The increase in e-commerce results in a disruption of the retail market, both online and in physical outlets. Consequently, consumers are able to access any product or service they need from their smartphone. This is how the digital marketplace has an impact on the traditional business model in retail, since customers became dependant on a fast response and delivery. Also known as the ‘Amazon effect’ since Amazon is open 24/7, a ‘middle of the night’-order is a piece of cake to handle for Amazon.
This shows in Amazon’s subscription service: Amazon Prime, that delivers any order (almost) instantly and free of shipping costs. However, a recent study by SmarterHQ revealed that Amazon Prime customers aren’t as connected with the brand as it looks: when the advantages of Amazon Prime become reluctant in the eyes of the customer (such as the free shipping), they would quickly drop their subscription (82% of customers says to drop the subscription if the advantage of free shipping would fall out). Moreover, the study found that shoppers on Amazon wouldn’t be keen on spending more than 200 dollars on a product, which brings great possibilities for luxury brands. Interestingly, a significant amount of Amazon’s clients states to visit the website whilst already having in mind what to buy. In order to keep clients on your web shop, retailers should engage customers more by suggesting new products based on their previous shopping behaviour.

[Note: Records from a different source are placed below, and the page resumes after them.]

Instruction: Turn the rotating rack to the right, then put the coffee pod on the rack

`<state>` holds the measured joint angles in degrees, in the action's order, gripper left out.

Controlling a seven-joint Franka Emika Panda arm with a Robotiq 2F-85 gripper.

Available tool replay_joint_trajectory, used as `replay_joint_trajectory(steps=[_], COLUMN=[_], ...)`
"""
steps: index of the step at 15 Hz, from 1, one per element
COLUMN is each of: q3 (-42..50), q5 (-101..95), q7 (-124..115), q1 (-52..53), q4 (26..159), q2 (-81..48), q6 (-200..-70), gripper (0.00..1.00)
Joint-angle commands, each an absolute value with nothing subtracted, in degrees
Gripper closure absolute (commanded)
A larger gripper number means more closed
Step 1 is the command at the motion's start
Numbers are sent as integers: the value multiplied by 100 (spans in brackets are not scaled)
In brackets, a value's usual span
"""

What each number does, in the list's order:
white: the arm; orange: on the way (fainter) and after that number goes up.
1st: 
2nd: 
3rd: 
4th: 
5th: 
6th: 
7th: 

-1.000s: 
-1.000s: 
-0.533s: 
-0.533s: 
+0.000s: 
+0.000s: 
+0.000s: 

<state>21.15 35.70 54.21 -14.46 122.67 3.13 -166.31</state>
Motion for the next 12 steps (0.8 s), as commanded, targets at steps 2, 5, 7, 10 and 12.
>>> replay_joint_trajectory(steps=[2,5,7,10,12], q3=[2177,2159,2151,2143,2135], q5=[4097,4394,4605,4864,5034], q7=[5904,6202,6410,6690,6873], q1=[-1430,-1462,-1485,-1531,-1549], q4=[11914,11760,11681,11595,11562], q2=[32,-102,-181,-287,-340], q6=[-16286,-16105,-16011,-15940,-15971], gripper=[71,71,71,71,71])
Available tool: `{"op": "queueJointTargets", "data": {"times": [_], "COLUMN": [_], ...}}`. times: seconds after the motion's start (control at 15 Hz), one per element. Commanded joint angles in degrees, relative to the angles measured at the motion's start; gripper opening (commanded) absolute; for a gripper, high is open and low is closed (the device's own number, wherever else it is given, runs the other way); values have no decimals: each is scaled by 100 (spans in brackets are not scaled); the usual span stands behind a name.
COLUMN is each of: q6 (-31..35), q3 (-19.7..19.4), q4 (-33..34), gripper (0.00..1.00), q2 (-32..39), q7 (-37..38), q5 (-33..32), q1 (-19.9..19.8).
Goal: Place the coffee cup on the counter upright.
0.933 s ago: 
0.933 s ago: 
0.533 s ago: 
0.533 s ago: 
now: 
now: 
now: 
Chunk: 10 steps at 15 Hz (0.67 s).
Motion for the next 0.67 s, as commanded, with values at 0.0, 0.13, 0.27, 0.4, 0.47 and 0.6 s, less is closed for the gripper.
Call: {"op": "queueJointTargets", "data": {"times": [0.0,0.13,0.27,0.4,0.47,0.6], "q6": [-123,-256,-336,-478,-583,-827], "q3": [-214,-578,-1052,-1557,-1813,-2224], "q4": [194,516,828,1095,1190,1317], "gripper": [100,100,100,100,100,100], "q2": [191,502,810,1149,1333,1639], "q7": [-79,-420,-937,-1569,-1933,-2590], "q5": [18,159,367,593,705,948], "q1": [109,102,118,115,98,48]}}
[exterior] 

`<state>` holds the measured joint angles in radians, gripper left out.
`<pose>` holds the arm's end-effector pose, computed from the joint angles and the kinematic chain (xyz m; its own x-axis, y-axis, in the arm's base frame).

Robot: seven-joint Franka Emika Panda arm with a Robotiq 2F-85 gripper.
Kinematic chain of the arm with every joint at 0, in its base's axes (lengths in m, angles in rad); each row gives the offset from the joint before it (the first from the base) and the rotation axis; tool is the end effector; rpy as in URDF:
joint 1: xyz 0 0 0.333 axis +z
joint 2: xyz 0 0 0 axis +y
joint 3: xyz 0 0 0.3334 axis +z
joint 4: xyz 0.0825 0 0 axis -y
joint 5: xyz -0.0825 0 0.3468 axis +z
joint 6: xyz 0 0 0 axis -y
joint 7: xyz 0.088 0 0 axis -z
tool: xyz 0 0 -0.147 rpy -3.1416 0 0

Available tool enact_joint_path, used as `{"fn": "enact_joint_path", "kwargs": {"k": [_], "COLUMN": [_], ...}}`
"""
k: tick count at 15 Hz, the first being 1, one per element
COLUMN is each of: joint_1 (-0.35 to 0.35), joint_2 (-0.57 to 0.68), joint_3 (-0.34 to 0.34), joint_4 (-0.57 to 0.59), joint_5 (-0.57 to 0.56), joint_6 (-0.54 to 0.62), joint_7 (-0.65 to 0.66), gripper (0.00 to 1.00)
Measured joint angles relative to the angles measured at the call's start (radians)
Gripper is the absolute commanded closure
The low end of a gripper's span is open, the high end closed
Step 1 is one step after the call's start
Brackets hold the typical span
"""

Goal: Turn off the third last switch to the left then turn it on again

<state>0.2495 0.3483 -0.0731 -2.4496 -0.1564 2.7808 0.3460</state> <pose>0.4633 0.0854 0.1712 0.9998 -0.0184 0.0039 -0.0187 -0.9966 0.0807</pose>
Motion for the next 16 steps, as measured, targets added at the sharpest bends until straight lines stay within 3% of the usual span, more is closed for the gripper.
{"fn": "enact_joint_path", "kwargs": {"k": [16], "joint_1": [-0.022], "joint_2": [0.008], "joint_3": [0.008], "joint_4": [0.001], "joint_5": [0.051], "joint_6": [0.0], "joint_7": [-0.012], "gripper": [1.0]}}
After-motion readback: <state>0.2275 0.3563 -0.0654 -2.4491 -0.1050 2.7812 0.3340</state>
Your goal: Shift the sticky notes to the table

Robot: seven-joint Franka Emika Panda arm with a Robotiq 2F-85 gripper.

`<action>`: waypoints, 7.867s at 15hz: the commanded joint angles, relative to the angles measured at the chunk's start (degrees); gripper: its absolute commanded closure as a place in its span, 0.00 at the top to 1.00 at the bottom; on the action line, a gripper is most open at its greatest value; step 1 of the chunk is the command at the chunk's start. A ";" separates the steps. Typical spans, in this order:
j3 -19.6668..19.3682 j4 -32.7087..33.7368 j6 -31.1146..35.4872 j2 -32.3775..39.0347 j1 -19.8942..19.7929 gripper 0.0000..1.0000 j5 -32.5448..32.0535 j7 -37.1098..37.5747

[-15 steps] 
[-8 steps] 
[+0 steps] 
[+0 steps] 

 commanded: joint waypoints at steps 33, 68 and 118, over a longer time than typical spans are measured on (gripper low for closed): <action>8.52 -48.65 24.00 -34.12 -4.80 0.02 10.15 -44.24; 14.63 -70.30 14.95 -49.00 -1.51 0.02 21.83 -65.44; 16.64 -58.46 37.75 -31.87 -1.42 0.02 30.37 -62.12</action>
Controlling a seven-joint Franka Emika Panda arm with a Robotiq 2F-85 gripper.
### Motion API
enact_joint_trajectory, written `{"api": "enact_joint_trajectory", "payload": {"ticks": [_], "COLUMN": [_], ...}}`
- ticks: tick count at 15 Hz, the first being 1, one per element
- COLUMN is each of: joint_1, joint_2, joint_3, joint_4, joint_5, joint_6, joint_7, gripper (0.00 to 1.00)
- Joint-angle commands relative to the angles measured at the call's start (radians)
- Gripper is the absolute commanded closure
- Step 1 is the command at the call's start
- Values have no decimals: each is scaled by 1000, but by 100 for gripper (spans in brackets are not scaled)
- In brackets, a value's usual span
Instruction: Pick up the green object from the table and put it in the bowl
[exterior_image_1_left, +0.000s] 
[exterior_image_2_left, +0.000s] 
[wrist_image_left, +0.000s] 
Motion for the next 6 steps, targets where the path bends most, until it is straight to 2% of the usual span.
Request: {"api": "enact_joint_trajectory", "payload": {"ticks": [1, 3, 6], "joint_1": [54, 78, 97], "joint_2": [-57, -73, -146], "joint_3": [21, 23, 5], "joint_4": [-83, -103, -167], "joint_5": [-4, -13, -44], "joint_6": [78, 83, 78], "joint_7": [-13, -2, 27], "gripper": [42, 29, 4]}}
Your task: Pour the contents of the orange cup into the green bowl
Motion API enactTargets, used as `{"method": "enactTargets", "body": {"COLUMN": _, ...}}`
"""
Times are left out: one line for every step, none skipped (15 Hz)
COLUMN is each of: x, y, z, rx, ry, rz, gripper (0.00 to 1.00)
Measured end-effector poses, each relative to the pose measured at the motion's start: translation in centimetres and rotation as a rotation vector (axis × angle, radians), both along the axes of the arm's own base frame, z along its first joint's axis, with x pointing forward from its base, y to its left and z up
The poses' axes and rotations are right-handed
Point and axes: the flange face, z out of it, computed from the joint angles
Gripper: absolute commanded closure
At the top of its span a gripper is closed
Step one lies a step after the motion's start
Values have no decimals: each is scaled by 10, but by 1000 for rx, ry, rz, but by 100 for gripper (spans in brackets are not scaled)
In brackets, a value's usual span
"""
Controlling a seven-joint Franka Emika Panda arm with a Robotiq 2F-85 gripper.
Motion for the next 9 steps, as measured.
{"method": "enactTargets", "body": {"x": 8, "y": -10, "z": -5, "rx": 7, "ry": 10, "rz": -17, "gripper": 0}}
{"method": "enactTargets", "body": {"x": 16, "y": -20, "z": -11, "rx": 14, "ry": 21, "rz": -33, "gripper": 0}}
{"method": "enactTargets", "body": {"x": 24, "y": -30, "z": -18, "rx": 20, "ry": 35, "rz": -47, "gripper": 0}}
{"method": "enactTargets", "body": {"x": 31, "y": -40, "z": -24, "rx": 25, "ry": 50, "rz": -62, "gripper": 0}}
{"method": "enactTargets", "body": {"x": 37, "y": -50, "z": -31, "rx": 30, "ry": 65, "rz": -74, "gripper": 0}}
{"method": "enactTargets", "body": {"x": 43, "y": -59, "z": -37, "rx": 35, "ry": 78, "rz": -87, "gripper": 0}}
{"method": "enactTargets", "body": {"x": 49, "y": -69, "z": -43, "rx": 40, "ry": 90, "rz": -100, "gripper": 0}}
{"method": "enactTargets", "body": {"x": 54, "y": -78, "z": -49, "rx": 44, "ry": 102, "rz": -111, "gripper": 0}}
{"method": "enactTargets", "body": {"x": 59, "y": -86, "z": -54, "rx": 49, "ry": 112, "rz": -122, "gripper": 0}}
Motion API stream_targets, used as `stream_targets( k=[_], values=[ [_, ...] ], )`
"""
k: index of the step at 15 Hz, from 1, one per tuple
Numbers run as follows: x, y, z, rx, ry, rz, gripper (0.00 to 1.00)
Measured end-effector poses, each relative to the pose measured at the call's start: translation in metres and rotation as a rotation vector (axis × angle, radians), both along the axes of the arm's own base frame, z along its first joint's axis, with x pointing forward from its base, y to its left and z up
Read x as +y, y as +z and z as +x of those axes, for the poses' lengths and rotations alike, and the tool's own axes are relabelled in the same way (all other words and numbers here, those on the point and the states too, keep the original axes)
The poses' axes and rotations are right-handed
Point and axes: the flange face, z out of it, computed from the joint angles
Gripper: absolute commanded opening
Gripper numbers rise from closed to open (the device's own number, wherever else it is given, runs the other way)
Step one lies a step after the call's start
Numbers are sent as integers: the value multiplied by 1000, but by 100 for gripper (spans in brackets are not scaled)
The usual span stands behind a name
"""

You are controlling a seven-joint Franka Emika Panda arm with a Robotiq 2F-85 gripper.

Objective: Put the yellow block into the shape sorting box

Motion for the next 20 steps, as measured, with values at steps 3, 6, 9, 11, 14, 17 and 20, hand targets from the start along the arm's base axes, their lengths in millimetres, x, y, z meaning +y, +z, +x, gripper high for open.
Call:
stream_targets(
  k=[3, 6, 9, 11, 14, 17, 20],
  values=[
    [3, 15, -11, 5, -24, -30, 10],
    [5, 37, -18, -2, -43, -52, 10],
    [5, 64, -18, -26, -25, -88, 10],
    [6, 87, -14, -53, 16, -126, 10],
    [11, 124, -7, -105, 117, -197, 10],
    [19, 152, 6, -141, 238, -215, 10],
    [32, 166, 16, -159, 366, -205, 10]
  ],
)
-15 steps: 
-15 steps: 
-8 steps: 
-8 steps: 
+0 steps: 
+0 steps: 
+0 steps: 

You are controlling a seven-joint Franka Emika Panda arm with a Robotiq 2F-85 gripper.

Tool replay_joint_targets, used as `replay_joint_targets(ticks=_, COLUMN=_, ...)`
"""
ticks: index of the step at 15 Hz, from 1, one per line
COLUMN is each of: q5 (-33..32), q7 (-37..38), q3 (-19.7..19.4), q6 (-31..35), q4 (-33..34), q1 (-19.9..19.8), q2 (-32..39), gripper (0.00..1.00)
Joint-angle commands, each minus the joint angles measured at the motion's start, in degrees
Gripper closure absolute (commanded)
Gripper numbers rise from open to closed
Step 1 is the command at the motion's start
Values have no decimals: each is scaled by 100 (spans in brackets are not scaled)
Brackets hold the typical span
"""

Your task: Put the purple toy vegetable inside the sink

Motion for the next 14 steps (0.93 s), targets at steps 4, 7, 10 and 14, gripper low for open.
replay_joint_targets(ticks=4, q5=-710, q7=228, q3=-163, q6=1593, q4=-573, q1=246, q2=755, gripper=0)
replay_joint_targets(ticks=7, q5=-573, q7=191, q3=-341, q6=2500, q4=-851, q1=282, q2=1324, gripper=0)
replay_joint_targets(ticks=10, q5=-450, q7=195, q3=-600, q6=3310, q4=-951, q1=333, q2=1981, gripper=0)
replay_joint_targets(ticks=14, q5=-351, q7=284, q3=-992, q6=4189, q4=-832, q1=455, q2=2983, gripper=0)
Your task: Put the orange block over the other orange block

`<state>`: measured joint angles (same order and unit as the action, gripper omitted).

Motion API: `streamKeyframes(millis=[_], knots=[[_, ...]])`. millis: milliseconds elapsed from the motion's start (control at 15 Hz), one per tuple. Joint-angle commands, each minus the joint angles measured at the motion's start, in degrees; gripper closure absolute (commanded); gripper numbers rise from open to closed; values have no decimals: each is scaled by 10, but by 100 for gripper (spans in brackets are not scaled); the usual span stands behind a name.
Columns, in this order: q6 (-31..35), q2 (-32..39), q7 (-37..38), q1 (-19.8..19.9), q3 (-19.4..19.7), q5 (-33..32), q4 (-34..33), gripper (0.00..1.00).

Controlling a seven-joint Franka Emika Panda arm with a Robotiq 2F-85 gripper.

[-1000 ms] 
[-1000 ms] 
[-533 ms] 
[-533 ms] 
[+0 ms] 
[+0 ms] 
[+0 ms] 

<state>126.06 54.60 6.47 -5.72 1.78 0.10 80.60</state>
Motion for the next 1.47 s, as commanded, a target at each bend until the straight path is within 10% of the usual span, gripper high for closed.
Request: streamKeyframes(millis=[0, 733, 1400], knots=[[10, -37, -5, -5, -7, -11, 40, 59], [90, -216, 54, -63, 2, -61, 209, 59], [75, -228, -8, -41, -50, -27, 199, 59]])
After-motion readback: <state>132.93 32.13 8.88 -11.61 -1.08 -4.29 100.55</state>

These are great opportunities for retailers to jump in. But behind the scenes, there’s a lot more going on than it seems. The Amazon effect is causing a major revolution in the supply chain across the globe. So what actions should be taken in the retailers’ supply chain?
- Continuous fulfilment schedule. To ensure fast deliveries, distribution centres operate on a continuous fulfilment schedule, which means orders are no longer processed in batches at the end of the day, but instantaneously. Processing happens immediately.
- Say goodbye to the traditional model of large lots that are composed according to schedule. This model will have to be adjusted to faster, smaller shipment demands.
- This implicates that manufacturers must learn to product in smaller lots with very fast machine change-over time to accommodate a faster demand schedule.
- Thus, machine tool and robotics makers must develop and redesign their products to accommodate fast changes and smaller-run capacity.
- Fast requisition release capability. Purchasing of raw materials should be adjusted to quickly respond to manufacturing needs.
- Ensure more consolidation centres in foreign locations to load containers and get them moving fast.
To conclude, the bond between Amazon Prime and its customers offers possibilities for other retailers (or e-tailers?). If they could handle this smartly, they could snoop customers away from Amazon. The big problem for other retailers is mainly because it is expensive to offer cheap shipping as well as cheap products. This cuts down the margins significantly. Thus, adjustments and optimization in the supply chain might just be the answer. Amazon is known to disrupt supply chains by disintermediation: eliminating the middle man, in combination with its huge fulfilment efficiency and geographic reach. But how can retailers compete with this? Well, they should acknowledge that collaboration might be the key. Be open to exploring forms of collaboration among each other to move inventory closer to the consumer and develop new, fast and low-cost delivery services.